The Stones of Jerusalem

1.
Arrival  & Departure

–In memoriam
György Timár

Oblivious to his grandson – a gift! –
absorbed in a birthday book,

my timorous brother lifted his eyes
to the Mediterranean sky.

The stench of burning human flesh
eternally clung to his own.

Persistent hunger whipped him crazy.
The death he’d escaped filled his life.

He clenched and raised his fist towards
a distant, friendly sky:

For Your own sake, my Lord, I take,
I take… You do not exist.

2.
Heirloom

My father taught me to die,
when I must, like a human being.
My mother taught me to trust
and sing like a human being.

And a boy and a king, alone
with a stone, a sling and a harp
has left me the chutzpah to try

to hone and sharpen and fling
each thought and word and line
beyond the confines of time
that bind a human being.

3.
A Feast in the Garden

   – For George Konrád

Worried, what with his women and walls and wealth,
poor Solomon wisely bade a scribe to describe
the lofty lifting – like the sun – of depression.
A bestseller from the past!… well worth a review.

A wretched start: There’s nothing new under the sun.
The women are fickle.

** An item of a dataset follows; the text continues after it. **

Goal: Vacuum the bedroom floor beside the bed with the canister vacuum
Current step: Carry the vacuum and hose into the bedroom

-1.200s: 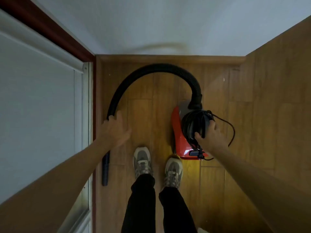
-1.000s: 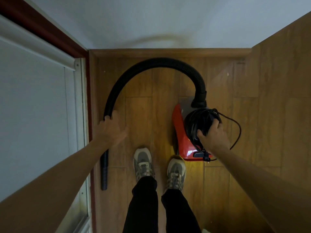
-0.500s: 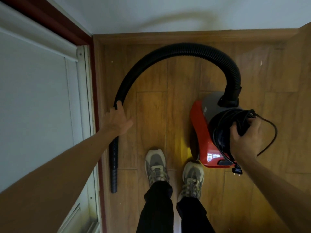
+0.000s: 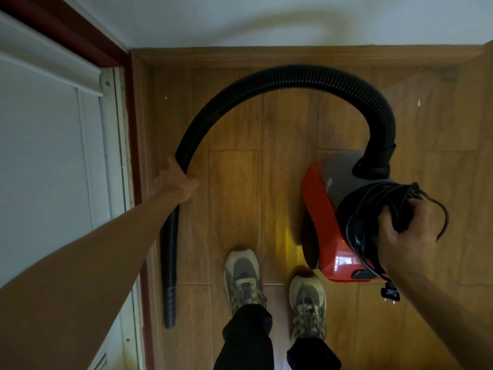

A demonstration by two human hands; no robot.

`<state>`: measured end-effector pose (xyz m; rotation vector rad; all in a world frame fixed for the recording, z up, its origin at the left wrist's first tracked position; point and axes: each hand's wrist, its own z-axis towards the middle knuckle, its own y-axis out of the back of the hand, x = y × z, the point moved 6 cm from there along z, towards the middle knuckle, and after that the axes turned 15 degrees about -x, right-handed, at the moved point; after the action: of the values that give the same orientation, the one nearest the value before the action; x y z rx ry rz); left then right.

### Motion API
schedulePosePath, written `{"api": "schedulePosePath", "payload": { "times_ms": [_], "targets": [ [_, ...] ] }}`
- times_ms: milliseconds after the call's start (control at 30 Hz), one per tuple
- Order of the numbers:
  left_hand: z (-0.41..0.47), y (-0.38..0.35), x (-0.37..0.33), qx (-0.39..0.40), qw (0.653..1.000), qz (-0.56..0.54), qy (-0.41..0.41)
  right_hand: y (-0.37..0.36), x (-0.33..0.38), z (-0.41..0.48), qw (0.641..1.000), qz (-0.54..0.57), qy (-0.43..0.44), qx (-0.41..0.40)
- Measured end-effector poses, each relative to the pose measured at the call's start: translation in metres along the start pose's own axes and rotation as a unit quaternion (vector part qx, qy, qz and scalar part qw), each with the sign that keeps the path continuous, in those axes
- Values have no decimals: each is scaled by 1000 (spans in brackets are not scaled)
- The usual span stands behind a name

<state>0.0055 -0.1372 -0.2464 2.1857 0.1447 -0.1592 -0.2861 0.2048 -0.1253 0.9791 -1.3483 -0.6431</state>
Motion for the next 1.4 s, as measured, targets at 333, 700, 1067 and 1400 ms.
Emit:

The flowers bow to every wind.
The men are tyrants or servants or fools, and even
I might die – outrageously under the sun.
 
…Even the women will, and the flowers, and you.
These walls might crumble in time. We must return
into being dust or rain or hillside or thunder,
whatever our desires under the sun.

How dreadful. Still, this hour is mine, while it lasts,
enough to complete my poem among the flowers
rejoicing in my loves and our never recurring
lives as human beings under the sun.

4.
At the Press Club
 
You’re here to feed your pension and tension.
I’m chasing a soaring bird – the truth.
We are not even friendly rivals.
I covet neither your fancy title
nor your impressive, official hat.
I am a writer. I couldn’t be more
than that…  though I could be, I could be, less.

 

 

 

Thomas Ország-Land is a poet and award-winning foreign correspondent who writes from Jerusalem and London as well as his native Budapest. His last book was Survivors: Hungarian Jewish Poets of the Holocaust(Smokestack/England, 2014), and his last E-chapbook, Reading for Rush Hour: A Pamphlet in Praise of Passion(Snakeskin/England, 2016).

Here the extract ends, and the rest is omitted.